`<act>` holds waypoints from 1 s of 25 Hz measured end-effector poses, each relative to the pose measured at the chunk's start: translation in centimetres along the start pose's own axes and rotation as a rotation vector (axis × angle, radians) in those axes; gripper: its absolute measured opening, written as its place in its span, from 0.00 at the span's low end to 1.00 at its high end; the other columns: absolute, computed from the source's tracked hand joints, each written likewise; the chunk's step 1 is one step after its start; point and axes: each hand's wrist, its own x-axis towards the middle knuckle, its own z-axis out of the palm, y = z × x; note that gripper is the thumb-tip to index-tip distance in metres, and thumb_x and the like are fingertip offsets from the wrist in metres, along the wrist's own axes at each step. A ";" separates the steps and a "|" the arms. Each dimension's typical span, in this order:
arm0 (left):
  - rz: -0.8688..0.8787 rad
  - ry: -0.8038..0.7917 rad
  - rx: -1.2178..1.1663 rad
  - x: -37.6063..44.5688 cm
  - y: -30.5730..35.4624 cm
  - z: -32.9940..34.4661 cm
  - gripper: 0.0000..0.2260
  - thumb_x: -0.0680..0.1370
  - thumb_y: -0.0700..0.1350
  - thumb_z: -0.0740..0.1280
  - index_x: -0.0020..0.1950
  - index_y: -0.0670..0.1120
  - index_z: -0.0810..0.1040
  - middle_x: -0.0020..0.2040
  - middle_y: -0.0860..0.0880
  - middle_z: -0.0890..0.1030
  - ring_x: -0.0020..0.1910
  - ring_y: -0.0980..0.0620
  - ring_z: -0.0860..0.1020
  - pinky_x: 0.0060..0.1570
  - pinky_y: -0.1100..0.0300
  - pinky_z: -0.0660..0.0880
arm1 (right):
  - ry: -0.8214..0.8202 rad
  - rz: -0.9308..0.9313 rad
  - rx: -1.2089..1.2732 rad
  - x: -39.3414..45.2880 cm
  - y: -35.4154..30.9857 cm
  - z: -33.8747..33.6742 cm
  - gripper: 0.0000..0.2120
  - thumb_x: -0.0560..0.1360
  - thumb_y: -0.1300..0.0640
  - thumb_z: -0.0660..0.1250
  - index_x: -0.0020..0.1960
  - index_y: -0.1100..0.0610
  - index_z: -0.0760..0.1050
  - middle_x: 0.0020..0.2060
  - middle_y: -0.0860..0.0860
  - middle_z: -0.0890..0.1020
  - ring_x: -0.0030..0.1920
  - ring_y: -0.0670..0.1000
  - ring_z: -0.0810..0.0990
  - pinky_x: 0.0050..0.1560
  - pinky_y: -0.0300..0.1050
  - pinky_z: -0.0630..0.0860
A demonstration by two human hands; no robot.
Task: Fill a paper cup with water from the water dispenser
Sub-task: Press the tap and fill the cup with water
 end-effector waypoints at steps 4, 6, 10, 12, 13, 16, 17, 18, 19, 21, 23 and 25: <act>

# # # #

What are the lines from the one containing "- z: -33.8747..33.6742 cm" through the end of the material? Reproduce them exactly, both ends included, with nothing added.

#### Exercise response
  - z: -33.8747..33.6742 cm
  - gripper: 0.0000..0.2120
  - thumb_x: -0.0560..0.1360
  - thumb_y: -0.1300..0.0640
  - thumb_z: -0.0660..0.1250
  - index_x: -0.0020..0.1960
  - index_y: -0.1100..0.0610
  - index_z: -0.0760..0.1050
  - middle_x: 0.0020..0.2060
  - middle_y: -0.0860..0.0860
  - middle_z: -0.0890..0.1020
  - ring_x: -0.0030..0.1920
  - ring_y: -0.0670..0.1000
  - ring_z: -0.0810..0.0990
  - pinky_x: 0.0050..0.1560
  - pinky_y: -0.0300..0.1050
  - pinky_z: -0.0630..0.0860
A demonstration by two human hands; no robot.
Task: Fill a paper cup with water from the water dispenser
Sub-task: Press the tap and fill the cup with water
 end-effector waypoints at steps 4, 6, 10, 12, 13, 16, 17, 18, 19, 21, 23 and 25: <act>

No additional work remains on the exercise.